Experimental and numerical investigation on the buckling of 3D printed sandwich structure with lattice core

In this paper, theoretical analysis, numerical simulation and mechanical test on the 3D printed lattice sandwich structures are carried out to study the buckling performance. 2 types of lattice structures, body centered cubic (BCC) and rhombic dodecahedron (DOD) are included. The lattice sandwich panels are made of ALSi10 Mg alloy materials and manufactured using the selective laser melting technique. The comparative results show that DOD lattice sandwich panel not only has higher bearing capacity, but also shows stronger toughness in the post-buckling stage than BCC type panel, even they have the same characteristic size. The buckling mode depends on the topology of the unit cell.
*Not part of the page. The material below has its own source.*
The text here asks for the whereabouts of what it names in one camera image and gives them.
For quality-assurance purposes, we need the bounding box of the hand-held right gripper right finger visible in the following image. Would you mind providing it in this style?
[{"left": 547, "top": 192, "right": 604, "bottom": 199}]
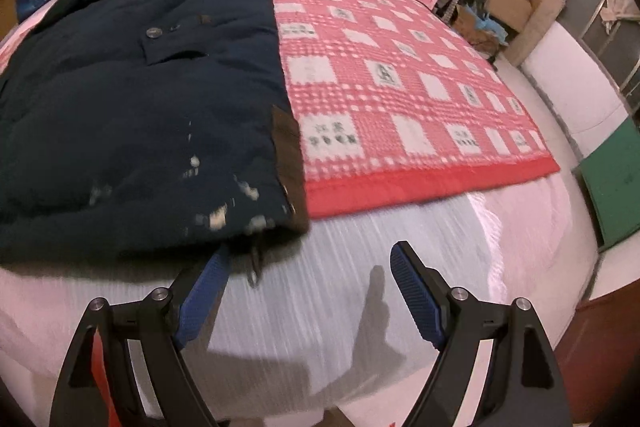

For BCC and DOD type panels, the main buckling modes are local buckling and global buckling respectively. The reasons of different buckling modes are discussed. Moreover, the buckling evolution and failure modes of the two types of panels in the post-buckling stage are investigated.

Automated summary

This paper investigates the buckling performance of 3D printed lattice sandwich structures through theoretical analysis, numerical simulation, and mechanical tests. It compares two types of lattice structures and discusses the differences in their bearing capacities and toughness, as well as the different buckling modes. The results show that the rhombic dodecahedron lattice structure has higher bearing capacity and toughness compared to the body centered cubic lattice structure.